Please repeat the lines below, exactly and only, from the one that holds "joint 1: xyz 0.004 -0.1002" through the one that holds "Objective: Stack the".
——
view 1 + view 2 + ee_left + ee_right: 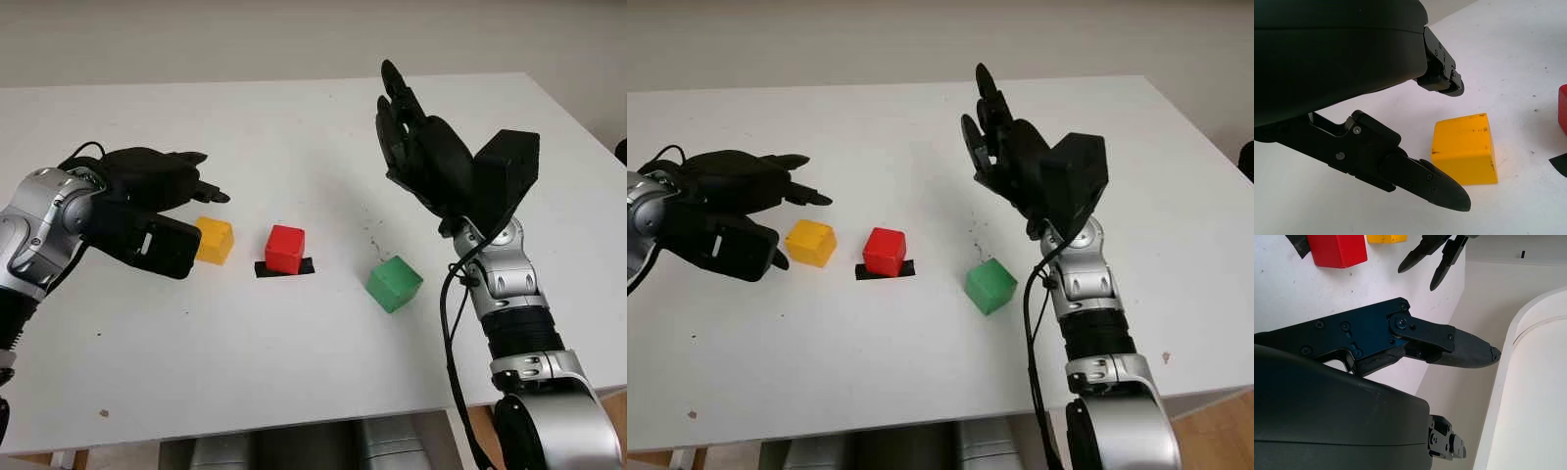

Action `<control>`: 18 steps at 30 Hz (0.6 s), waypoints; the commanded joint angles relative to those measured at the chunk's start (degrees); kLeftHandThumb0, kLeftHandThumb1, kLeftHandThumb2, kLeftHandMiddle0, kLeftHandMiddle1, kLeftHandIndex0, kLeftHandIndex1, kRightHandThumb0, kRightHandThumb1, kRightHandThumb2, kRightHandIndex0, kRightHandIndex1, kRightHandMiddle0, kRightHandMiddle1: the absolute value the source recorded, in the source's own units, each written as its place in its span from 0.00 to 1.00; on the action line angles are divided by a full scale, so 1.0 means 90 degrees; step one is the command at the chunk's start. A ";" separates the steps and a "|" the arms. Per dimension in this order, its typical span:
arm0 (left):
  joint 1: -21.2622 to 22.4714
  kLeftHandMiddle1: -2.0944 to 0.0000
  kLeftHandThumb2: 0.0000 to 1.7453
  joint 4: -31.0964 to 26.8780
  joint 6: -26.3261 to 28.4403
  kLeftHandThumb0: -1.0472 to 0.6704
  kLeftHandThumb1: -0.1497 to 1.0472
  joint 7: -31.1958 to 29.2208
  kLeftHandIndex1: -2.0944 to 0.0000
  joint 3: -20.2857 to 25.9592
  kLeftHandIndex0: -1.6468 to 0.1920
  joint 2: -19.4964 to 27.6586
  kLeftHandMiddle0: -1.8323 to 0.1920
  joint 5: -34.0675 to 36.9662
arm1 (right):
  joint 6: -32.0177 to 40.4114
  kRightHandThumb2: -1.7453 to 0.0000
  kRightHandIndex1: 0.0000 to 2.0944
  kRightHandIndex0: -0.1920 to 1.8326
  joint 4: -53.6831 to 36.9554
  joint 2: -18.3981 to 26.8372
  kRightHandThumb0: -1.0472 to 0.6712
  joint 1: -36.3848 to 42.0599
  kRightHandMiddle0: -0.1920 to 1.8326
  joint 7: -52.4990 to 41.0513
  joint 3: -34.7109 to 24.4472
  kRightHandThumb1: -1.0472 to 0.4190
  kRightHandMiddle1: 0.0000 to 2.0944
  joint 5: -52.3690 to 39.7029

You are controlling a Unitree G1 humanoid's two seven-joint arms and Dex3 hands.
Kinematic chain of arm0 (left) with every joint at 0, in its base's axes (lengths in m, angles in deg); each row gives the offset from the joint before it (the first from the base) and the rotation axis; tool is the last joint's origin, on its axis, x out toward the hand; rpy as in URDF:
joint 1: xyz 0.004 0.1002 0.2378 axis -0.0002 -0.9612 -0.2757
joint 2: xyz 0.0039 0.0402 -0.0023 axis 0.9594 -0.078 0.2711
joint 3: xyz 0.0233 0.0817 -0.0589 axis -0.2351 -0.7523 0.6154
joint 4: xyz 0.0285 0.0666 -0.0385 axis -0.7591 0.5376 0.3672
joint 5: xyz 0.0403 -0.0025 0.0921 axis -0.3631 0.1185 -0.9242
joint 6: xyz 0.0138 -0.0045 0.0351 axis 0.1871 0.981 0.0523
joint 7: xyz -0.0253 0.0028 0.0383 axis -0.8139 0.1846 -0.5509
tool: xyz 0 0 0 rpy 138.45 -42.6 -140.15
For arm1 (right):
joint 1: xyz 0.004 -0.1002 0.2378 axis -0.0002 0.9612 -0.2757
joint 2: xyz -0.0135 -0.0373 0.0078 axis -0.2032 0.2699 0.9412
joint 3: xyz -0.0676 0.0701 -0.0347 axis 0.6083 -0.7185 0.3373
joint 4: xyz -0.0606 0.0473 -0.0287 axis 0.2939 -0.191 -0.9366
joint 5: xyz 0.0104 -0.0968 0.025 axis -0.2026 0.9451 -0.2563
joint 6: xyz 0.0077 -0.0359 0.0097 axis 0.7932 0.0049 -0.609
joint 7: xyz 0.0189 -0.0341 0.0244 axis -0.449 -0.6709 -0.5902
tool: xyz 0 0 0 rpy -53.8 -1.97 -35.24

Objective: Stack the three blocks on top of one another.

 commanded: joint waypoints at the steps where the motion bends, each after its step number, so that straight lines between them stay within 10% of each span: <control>1: -0.0095 0.97 0.03 -0.0007 0.0008 0.17 0.85 0.0030 0.97 0.0029 0.70 -0.0051 0.95 0.0074 | 0.0006 0.61 0.01 0.00 -0.0167 0.0053 0.20 0.0005 0.00 -0.0001 -0.0022 0.00 0.00 -0.0022; 18: -0.0161 0.96 0.03 0.0109 -0.0087 0.18 0.89 0.0670 0.94 -0.0091 0.62 -0.0166 0.90 -0.0397 | 0.0014 0.61 0.01 0.00 -0.0146 0.0059 0.20 -0.0024 0.00 -0.0041 -0.0036 0.00 0.00 -0.0033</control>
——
* Response below *
joint 1: xyz 0.004 -0.1002 0.2378 axis -0.0002 0.9612 -0.2757
joint 2: xyz -0.0135 -0.0373 0.0078 axis -0.2032 0.2699 0.9412
joint 3: xyz -0.0676 0.0701 -0.0347 axis 0.6083 -0.7185 0.3373
joint 4: xyz -0.0606 0.0473 -0.0287 axis 0.2939 -0.191 -0.9366
joint 5: xyz 0.0104 -0.0968 0.025 axis -0.2026 0.9451 -0.2563
joint 6: xyz 0.0077 -0.0359 0.0097 axis 0.7932 0.0049 -0.609
joint 7: xyz 0.0189 -0.0341 0.0244 axis -0.449 -0.6709 -0.5902
tool: xyz 0 0 0 rpy -53.8 -1.97 -35.24

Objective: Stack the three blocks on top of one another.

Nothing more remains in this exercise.